Would be really nice to retrieve all data kept in HTML with minimal effort, and be able to access it in relational way. I had a sleepless night last week, and that's what I came up with.
In short - this is a poor attempt to wrap a great Jsoup java HTML parser in Teiid translator logic. A single example is better than a hundred words.

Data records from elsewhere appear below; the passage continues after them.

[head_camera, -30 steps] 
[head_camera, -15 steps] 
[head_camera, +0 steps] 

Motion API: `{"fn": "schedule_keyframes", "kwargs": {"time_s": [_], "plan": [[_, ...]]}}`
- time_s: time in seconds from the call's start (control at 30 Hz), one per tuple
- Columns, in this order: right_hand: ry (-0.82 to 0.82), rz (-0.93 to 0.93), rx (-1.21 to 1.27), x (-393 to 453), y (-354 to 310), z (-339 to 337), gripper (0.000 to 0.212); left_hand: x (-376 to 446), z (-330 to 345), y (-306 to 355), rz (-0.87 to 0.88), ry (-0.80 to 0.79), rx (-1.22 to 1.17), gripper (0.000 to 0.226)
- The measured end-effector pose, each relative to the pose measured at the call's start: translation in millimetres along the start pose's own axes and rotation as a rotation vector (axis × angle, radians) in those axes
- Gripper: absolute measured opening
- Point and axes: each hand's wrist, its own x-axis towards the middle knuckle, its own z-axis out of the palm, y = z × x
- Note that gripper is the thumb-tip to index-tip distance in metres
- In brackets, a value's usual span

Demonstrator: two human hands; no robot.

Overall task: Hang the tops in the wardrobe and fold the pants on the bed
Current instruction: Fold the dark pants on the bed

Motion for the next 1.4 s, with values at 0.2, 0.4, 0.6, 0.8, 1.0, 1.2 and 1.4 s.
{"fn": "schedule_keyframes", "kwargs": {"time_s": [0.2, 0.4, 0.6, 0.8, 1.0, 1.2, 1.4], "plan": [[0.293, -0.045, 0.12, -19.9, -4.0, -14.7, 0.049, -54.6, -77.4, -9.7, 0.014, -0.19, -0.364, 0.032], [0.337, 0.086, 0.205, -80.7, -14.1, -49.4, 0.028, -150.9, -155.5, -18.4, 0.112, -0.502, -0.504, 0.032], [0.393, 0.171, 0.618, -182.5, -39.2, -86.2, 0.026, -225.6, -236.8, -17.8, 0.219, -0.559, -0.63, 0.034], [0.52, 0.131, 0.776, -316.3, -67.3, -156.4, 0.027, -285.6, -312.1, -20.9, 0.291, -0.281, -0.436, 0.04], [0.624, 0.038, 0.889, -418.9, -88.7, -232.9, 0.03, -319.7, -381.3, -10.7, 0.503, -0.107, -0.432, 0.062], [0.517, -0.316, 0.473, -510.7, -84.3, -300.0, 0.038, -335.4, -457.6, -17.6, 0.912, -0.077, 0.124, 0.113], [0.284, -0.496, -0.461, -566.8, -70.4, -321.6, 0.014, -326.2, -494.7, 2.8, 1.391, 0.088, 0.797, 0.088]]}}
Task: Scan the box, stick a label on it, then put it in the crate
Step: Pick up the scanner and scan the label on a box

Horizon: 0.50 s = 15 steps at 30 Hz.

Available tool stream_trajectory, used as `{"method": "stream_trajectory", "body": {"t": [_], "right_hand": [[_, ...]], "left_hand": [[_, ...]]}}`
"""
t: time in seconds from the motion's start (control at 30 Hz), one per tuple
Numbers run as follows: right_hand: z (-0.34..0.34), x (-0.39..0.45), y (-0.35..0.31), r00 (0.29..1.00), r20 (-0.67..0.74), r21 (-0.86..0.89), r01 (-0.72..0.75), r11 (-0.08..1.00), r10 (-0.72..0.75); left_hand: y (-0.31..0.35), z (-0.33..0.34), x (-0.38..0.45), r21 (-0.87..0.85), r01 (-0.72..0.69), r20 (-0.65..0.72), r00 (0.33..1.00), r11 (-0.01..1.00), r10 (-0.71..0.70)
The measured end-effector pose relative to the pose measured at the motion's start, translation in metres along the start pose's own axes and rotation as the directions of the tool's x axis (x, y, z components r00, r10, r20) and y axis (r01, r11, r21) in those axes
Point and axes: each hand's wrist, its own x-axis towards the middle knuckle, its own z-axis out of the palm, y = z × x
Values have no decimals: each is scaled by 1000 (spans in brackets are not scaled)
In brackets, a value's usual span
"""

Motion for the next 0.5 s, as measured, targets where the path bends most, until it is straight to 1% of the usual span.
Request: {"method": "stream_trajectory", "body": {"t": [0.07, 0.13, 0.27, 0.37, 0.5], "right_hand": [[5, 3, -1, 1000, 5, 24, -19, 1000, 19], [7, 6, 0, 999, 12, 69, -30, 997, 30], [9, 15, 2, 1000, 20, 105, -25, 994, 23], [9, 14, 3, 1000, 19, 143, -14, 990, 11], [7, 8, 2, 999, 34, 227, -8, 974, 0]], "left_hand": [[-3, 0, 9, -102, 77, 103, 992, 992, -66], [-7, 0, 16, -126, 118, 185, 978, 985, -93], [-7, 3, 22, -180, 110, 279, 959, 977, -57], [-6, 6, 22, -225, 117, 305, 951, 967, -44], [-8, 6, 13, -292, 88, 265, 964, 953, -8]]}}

This SQL statement:
SELECT text, attributes FROM (call scrapedata.scrap('http://www.bing.com/search?q=jboss+teiid','a[href]')) as S WHERE upper(text) like '%TEIID%'Returns this:
Teiid - JBoss Community - Community driven open source … , href="http://www.jboss.org/teiid" h="ID=SERP,5095.1" Teiid - Downloads - JBoss Community , href="https://www.jboss.org/teiid/downloads" h="ID=SERP,5108.1" Teiid Download , href="/search?q=Teiid+Download&FORM=QSRE4" h="ID=SERP,5240.1" Teiid Designer , href="/search?q=Teiid+Designer&FORM=QSRE5" h="ID=SERP,5241.1" Teiid Forum , href="/search?q=Teiid+Forum&FORM=QSRE6" h="ID=SERP,5242.1" Teiid - Tools - JBoss Community , href="https://www.jboss.org/teiid/tools" h="ID=SERP,5121.1" Teiid Installation , Community - JBoss, href="https://community.jboss.org/wiki/TeiidInstallation" h="ID=SERP,5134.1" Teiid - JBoss Issue Tracker , href="https://issues.jboss.org/browse/TEIID" h="ID=SERP,5147.1" Teiid 7.0 Installation Guide , href="https://community.jboss.org/wiki/Teiid70InstallationGuide" h="ID=SERP,5160.1", TEIID on tomcat - Community - JBoss, href="https://community.jboss.org/thread/205308?start=0&tstart=0" h="ID=SERP,5172.1"
Feel free to get a clone a translator-scrape repository from Github, check the sources, play with ScrapeTest.java - it is a unit test build with Embedded Teiid, should give you an idea of how to use this translator.